The Hague court rejected all of these arguments. Taking each in turn:

(1) The Hague court held that the European legislator had given manufacturers the option of making the notification at the time when it does not yet have a marketing authorization and transmitting the reference number later, once it was obtained. The court held this was clear and deliberate on the face of the legislation and its drafting history. It noted that such a requirement would also not be line with the purpose of the waiver, which was to create a level playing field so that manufacturers EU can compete effectively with manufacturers outside the EU. So on this issue in particular, it reached a different conclusion to the German court, as the Dutch judge acknowledged; mostly but not only due to variations in the facts, but also due to a wrong interpretation of the law.

(2) In relation to Janssen’s purported patent rights in the export countries, the Hague court held it was up to the patentee to bring infringement proceedings in that country (or countries) if necessary, but that the existence of such rights did not invalidate the waiver notification in the meantime. The court noted the appearance of statements to the contrary in the recitals to the legislation, but emphasised the lack of such wording in the literal wording of the operative provisions.

(3) The Dutch court accepted the arguments that the two waivers are different, but that the making-for-export waiver permitted “related acts”, including temporary storage. It noted that the Regulation did not specify a maximum period for such storage, but considered in light of the purpose of the waiver it allowed a period customary within normal business operations, which will not put the manufacture at a disadvantage compared to non-EU-based competitors. In this way, the court held that this waiver did not require export “almost immediately” as it considered Janssen to have contended.

Take Home Messages

This case, including in particular the contrasting outcome to German proceedings, shows the potential complexity in successfully interpreting and invoking the EU SPC waiver legislation, including the significant interim remedies that might otherwise be sought where parties are not aligned.

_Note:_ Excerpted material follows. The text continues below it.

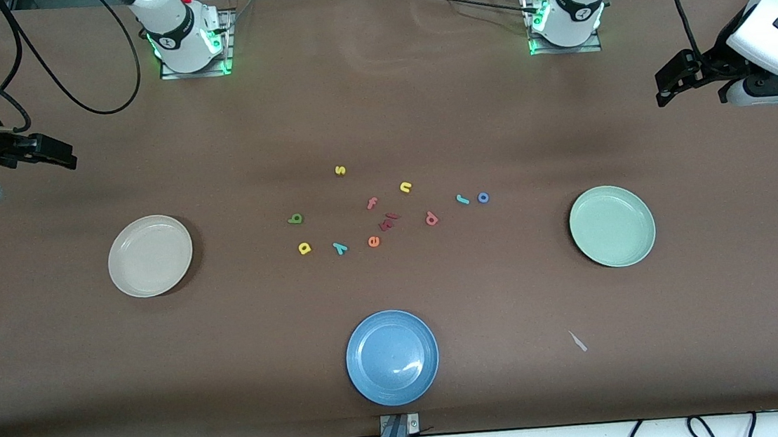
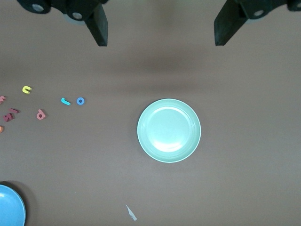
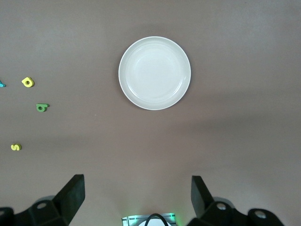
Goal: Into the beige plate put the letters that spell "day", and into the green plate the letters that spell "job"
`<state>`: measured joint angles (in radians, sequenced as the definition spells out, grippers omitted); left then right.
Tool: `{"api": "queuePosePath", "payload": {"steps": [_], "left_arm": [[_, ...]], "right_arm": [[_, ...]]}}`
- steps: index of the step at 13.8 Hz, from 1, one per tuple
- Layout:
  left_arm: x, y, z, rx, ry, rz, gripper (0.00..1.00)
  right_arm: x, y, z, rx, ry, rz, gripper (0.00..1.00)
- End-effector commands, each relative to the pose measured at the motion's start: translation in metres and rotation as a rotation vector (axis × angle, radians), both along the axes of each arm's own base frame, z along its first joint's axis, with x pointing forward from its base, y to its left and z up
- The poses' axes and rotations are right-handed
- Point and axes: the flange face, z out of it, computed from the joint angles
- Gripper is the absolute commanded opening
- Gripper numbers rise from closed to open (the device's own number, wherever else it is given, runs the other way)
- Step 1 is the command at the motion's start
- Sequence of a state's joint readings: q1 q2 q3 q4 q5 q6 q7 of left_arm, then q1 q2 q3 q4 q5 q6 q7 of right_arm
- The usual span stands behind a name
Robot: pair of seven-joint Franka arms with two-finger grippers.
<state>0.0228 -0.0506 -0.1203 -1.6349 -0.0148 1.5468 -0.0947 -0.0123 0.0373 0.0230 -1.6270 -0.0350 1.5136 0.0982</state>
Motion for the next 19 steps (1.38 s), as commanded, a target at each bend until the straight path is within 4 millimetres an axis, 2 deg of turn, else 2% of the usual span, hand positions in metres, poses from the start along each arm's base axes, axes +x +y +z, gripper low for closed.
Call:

With significant reforms to EU SPC legislation already well advanced before the European Parliament, it seems unlikely that any further amendments will be introduced in the short term that might impact on the provisions of the SPC waivers. In the meantime, parties in this field should continue to monitor these cases for developments to see how national courts are interpreting the legislation as to what is and what is not acceptable. This naturally raises the questions of whether any CJEU referrals may also be expected to arise with a view to seeking clarity.

¹ Europe’s form of patent term extension to compensate patentees for loss of protection due to adherence with EU regulatory frameworks, in particular those governing human medicinal products.